Work request:
Which lines in the data below contain the word "frame"? Return each of them.

══ Material provided

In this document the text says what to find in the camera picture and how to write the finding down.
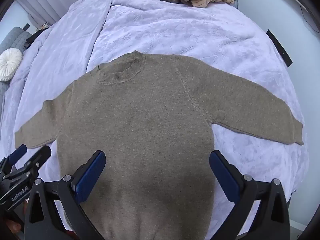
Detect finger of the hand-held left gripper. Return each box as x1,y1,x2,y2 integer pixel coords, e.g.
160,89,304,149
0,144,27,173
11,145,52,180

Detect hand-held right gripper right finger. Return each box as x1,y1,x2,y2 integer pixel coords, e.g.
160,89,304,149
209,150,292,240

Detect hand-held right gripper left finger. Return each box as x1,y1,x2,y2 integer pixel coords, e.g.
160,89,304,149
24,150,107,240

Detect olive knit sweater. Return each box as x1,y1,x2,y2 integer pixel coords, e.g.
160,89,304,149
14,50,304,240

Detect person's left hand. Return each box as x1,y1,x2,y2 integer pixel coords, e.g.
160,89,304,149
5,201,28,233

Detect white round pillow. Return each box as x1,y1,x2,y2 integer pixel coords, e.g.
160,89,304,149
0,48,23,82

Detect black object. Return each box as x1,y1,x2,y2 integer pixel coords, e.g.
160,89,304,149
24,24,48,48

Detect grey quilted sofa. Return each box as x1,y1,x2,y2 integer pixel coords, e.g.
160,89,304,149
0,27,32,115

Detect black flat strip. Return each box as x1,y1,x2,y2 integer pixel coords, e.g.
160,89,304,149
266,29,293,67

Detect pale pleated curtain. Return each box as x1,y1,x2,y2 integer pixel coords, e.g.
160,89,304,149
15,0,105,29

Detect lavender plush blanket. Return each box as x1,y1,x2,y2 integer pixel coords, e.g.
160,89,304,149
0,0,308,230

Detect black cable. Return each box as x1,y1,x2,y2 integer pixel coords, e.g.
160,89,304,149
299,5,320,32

════
══ Material provided

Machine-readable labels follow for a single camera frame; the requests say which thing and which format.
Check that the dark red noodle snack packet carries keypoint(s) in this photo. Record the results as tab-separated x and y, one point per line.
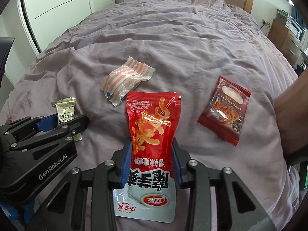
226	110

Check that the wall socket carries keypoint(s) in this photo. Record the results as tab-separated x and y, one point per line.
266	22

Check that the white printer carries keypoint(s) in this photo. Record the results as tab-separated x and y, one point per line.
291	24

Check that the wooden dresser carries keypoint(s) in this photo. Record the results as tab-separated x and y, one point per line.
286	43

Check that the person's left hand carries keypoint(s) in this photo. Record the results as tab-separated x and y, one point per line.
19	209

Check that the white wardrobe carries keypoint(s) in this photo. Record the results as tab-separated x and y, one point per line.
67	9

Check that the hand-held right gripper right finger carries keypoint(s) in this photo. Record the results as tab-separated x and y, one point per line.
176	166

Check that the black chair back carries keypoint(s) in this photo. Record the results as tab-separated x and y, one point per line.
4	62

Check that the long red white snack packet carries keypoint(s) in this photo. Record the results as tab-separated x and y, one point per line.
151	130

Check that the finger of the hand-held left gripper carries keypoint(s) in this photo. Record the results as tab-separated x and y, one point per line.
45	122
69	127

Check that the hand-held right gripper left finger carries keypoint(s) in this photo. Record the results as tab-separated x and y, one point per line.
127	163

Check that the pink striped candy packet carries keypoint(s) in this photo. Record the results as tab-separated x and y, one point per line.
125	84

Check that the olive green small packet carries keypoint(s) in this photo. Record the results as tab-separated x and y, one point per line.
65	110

════
══ Material provided

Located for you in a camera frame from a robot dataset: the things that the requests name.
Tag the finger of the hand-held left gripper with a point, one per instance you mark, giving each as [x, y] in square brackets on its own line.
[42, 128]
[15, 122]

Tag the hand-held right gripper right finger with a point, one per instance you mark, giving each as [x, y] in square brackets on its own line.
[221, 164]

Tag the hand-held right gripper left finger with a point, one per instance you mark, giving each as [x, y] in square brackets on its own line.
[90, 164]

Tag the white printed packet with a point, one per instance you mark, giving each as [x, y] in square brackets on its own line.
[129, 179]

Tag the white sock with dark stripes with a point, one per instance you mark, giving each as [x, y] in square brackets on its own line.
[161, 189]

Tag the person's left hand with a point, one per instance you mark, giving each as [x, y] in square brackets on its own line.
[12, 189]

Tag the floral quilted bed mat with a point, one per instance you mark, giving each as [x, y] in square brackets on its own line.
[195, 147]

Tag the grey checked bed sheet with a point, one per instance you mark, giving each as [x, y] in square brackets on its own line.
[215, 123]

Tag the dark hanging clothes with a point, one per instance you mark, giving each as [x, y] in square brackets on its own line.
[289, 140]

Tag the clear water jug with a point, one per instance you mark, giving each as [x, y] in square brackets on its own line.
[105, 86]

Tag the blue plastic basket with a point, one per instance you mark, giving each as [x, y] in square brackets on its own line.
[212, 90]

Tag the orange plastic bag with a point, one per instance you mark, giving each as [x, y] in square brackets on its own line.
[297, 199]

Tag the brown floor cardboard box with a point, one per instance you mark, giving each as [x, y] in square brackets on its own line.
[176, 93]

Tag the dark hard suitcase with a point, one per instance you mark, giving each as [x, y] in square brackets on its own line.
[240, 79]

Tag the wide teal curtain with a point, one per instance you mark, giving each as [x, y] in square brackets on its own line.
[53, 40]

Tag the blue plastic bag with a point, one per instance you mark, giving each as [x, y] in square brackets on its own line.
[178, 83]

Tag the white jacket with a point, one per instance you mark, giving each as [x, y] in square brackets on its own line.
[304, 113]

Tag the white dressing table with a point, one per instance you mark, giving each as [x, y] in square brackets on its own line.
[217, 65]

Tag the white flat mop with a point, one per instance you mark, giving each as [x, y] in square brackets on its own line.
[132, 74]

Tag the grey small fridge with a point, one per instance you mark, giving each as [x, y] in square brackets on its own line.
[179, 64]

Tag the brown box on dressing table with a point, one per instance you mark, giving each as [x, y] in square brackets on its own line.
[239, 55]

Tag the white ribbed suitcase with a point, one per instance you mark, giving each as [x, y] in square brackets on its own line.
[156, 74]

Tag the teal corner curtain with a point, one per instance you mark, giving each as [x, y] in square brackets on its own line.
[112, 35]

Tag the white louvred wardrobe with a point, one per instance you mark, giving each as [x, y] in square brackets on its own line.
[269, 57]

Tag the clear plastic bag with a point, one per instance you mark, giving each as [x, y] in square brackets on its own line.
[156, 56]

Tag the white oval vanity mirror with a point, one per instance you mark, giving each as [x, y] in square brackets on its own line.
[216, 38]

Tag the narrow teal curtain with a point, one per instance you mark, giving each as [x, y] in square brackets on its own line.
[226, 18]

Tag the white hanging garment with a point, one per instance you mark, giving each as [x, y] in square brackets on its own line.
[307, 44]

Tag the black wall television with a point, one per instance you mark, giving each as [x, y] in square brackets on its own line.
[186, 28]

════

Output:
Machine-readable labels follow for a single camera frame; the requests say which thing and which format.
Located for you in a camera frame from a robot dataset: the things that the requests name.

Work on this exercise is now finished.